- _Exercise instructions_: Give only the number of lines below that contain the word "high".

(Stored data)
————————

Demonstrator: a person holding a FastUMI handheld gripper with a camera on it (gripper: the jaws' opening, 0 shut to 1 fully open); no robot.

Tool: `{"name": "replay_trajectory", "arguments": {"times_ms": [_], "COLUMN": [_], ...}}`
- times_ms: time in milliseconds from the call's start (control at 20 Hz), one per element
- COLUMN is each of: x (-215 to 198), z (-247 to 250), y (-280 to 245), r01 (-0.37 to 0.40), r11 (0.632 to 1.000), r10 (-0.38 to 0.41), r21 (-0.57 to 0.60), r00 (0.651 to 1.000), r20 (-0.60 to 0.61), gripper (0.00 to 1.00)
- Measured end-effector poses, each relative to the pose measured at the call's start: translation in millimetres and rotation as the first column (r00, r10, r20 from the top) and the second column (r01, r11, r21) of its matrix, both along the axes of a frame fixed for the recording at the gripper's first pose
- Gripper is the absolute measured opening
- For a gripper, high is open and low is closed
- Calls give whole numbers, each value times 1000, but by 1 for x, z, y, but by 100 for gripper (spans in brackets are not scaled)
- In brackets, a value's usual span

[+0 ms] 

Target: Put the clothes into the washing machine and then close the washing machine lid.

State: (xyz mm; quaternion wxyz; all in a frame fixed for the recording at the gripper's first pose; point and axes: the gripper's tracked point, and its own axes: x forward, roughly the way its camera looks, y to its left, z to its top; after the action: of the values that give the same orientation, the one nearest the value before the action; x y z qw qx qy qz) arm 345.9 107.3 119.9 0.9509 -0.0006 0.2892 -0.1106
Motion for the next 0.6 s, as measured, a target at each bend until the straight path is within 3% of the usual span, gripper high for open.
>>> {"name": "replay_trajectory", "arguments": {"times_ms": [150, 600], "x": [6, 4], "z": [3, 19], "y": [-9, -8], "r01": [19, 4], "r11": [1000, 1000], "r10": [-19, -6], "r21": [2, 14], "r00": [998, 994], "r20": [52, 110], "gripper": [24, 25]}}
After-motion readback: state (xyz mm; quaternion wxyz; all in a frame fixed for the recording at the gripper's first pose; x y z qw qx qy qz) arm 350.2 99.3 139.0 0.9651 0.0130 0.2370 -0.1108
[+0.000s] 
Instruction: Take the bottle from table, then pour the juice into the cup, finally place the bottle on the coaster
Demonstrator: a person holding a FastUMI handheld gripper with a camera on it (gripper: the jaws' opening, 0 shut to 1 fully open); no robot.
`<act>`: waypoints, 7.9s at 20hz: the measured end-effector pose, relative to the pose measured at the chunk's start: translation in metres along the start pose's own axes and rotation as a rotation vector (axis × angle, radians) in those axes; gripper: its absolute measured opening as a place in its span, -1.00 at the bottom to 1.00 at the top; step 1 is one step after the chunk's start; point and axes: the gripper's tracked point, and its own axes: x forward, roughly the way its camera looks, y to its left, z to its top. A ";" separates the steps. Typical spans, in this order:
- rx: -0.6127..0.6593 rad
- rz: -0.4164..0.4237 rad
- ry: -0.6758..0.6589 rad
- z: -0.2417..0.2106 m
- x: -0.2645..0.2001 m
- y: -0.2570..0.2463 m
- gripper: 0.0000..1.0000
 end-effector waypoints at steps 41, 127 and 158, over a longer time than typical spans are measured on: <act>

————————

- _Response_: 2